Log messages can be consumed by any system capable of parsing and/or forwarding JSON logs.

Health and Monitoring Endpoints

EventSourcingDB provides two HTTP endpoints for status checks and monitoring. Both endpoints use the HTTP method GET.

/api/v1/ping – Liveness Check

This endpoint returns the HTTP status code 200 OK as soon as the database process is running. It requires no authentication and is ideal for liveness and readiness probes or for use with load balancers:

curl -i \
  http://localhost:3000/api/v1/ping

/api/v1/health – Health and Metrics

This endpoint provides detailed health information. By default, it returns a response based on the Health Check Response Format for HTTP APIs. You can change the format using the format query parameter:

  • ?format=rfc returns the same default format, explicitly marked
  • ?format=openmetrics returns Prometheus-compatible metrics

A valid API token is required.

curl -i \
  -H "Authorization: Bearer <API_TOKEN>" \
  http://localhost:3000/api/v1/health?format=openmetrics

Management UI

The built-in management UI provides a visual dashboard to display status and metrics from the above endpoints. It is most useful in local or small-scale environments that lack external observability tooling.

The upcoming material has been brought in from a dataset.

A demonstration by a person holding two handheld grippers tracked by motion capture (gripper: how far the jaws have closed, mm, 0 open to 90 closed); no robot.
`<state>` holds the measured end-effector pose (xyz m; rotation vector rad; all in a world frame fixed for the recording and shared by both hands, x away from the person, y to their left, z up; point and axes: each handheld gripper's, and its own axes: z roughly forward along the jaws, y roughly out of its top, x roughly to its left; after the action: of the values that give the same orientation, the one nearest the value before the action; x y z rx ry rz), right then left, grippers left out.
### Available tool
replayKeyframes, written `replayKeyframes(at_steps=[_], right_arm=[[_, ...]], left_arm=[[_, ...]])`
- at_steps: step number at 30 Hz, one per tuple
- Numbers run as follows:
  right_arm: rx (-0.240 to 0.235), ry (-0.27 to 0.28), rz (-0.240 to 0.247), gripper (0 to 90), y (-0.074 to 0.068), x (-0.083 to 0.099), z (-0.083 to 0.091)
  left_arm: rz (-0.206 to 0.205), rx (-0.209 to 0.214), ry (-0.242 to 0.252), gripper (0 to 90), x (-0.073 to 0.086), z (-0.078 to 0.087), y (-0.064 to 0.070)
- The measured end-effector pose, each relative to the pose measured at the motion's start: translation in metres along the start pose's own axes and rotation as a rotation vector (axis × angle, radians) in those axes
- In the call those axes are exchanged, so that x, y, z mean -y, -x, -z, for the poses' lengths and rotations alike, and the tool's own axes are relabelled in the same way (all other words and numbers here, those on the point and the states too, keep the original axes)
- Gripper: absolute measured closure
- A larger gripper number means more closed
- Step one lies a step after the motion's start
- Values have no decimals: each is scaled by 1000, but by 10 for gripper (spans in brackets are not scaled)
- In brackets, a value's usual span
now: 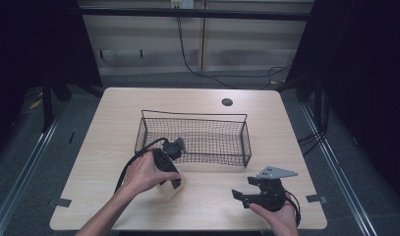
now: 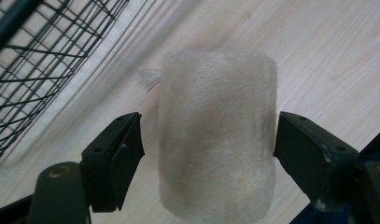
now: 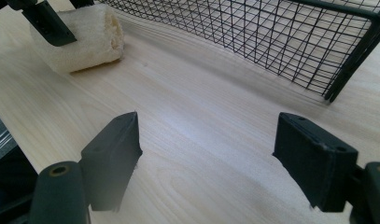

In larger setups, health and metrics data should be pulled directly via the API. In such cases, you may want to disable or restrict access to the management UI.

Best Practices

Use /api/v1/ping for lightweight availability checks, and /api/v1/health?format=openmetrics for Prometheus-based monitoring. Always capture structured logs from standard output and forward them using a centralized logging pipeline. Restrict access to sensitive endpoints using API tokens and firewall rules, and avoid exposing metrics to the public internet.

This setup provides robust, standards-based observability — suitable for both local development and production-scale deployments.